Tamara Caraus is a Researcher at New Europe College, Bucharest, Romania. Her current area of research includes political theory of cosmopolitanism, dissidence, civil disobedience, global resistance, and agonistic/radical democracy. Tamara Caraus has undertaken research projects in political philosophy at Institut fur die Wissenschaften vom Menschen, Vienna, Austria; University of Uppsala, Sweden; University of Groningen, The Netherland; Oxford University, UK; Palacky University of Olomouc, Czech Republic and others. She contributed with articles to various academic journals and edited volumes, published Tzara mea (2001), Ethical Perspectives on the Postmodern Rewriting (2003), Traps of Identity (2011), and co-edited Cosmopolitanism and the Legacy of Dissent (Routledge, 2014).
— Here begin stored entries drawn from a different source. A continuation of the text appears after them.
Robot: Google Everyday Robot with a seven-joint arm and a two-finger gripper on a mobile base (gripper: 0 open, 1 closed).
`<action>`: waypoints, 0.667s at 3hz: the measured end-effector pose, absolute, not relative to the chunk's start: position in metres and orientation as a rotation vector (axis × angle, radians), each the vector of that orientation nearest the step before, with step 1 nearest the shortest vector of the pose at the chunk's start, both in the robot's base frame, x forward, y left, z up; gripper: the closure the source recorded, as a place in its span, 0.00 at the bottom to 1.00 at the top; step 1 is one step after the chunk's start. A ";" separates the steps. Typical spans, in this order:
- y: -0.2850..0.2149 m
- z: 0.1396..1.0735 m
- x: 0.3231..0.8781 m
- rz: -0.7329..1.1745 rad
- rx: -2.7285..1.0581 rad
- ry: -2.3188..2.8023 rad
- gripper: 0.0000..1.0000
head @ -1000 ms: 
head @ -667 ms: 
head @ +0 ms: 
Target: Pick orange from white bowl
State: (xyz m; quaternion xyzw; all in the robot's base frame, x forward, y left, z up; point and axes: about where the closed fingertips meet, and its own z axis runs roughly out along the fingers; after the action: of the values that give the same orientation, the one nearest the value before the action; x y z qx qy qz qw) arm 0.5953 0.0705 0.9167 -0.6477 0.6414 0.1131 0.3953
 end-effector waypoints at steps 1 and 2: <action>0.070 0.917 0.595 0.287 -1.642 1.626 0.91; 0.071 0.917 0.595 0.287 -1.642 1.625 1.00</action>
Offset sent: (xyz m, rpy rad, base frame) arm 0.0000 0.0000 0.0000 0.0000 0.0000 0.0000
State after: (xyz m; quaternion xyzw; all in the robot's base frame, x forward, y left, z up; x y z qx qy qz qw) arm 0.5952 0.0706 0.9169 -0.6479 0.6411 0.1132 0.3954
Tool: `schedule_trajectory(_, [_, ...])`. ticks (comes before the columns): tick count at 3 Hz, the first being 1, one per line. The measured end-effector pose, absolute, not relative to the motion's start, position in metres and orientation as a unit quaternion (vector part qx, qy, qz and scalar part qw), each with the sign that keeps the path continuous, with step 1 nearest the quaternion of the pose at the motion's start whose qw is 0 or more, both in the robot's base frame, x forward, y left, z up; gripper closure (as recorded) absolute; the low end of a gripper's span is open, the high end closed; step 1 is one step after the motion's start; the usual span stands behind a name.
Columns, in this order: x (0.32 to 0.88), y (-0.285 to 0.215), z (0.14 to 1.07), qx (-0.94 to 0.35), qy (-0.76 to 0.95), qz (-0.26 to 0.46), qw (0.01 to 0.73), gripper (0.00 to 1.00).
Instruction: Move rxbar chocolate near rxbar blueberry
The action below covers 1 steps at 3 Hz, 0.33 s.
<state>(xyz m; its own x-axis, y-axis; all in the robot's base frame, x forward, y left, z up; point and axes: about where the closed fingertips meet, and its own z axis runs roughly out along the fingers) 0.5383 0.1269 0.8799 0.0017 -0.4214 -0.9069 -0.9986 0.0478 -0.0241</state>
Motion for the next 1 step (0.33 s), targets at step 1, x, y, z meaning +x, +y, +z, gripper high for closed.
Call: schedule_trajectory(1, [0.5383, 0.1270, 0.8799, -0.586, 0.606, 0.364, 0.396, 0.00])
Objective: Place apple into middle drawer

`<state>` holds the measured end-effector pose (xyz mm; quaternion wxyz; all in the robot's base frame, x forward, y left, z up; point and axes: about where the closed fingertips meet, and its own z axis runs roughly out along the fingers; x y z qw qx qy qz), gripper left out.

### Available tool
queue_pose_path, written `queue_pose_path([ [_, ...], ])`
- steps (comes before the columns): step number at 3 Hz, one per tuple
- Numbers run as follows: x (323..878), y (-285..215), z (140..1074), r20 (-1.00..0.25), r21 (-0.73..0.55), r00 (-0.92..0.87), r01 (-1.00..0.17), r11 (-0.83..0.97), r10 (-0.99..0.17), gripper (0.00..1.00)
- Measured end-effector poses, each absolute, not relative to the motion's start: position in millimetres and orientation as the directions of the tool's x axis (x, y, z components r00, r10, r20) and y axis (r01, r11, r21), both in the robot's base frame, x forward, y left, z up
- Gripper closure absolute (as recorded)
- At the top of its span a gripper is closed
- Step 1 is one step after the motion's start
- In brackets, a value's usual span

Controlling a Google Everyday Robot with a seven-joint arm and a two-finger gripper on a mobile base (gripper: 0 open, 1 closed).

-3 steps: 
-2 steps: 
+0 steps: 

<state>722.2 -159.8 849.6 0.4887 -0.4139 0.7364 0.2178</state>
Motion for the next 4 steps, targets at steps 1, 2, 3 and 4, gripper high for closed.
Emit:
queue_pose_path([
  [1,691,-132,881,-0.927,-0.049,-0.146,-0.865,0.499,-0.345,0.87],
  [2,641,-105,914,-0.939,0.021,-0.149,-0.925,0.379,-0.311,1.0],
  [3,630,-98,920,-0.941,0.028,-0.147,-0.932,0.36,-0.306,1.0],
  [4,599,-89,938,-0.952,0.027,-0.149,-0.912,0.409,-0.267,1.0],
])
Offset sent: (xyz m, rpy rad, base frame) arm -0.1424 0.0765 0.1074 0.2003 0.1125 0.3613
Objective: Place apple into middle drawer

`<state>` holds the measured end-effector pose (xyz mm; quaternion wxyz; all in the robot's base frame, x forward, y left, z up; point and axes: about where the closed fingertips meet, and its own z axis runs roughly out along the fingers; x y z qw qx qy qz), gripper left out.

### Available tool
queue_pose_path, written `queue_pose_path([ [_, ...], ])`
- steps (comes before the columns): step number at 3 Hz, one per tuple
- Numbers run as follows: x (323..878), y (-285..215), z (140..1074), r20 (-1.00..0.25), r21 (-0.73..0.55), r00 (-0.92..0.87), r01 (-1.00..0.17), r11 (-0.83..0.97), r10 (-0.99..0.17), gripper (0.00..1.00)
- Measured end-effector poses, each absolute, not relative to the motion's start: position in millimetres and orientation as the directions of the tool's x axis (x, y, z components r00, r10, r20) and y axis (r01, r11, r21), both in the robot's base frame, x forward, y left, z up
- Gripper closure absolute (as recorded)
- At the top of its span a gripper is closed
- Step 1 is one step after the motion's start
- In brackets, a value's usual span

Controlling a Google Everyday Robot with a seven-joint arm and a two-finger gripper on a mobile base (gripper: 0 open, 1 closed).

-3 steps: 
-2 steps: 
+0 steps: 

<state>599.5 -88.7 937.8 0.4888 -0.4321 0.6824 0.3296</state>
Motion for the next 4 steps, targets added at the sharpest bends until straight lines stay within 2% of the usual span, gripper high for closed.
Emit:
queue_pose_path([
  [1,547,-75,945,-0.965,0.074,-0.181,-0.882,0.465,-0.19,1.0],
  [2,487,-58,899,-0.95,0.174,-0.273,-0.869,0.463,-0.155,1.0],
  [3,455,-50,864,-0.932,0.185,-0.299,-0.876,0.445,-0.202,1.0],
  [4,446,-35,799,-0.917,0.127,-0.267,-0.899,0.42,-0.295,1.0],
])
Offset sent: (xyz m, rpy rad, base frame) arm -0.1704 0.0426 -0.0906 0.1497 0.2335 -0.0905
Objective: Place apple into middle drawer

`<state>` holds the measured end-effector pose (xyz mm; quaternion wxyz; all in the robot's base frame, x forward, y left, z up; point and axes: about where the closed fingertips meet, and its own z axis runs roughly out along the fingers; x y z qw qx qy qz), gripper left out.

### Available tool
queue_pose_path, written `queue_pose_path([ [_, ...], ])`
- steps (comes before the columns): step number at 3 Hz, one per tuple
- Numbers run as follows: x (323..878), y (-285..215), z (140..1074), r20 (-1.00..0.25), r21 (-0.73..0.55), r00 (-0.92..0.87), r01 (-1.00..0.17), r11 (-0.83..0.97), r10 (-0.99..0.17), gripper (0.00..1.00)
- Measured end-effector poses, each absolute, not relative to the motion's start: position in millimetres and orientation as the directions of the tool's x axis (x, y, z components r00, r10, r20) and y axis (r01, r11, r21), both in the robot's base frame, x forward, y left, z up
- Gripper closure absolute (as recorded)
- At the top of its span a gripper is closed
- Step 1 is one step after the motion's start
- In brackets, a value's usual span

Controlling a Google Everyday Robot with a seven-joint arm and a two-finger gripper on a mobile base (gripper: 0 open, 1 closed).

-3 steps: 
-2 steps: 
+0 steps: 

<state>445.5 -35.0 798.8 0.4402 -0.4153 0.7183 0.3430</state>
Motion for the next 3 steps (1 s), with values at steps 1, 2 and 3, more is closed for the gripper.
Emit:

Lecture held on March 3, 2015.
The East European Dissidence in a Transnational Perspective
Globalization and the post-2008 financial crisis have generated modes of opposition and dissent, be they dissent from global political-economic systems, opposition to international institutions or to local political regimes, and we are witnessing the emergence of a new type of global politics – the politics of dissent and protests. Contemporary protests, however, often draw from modes and imaginations of earlier modes of dissent. In this context, the presentation argues that the relevance of East European dissidence goes beyond the historical contexts where it was manifested and it can be fruitfully situated in a comparative political theory of dissent and in a genealogy of civil disobedience. Although the standard (Rawlsian) theory of civil disobedience, tailored for a ‘more or less just society’, dismissed the relevance of Eastern European dissidence as taking part in an unjust and non-democratic political regime, the presentation shows that there are important points of intersection between theory of civil disobedience and this historical episode of dissent. Further, the presentation will map the differences between these two patterns of dissent, arguing that the specificity of East European dissidence as a pattern of dissent can have more relevance than the standard civil disobedience for understanding resistance in the current globalized context, where power, be it political or economic, has non-democratic elements. Therefore, the theoretical underpinnings of the Eastern European dissidence, properly recognized, point out how the idea and practice of dissent emerged and evolved, becoming increasingly transnational in nature and scope.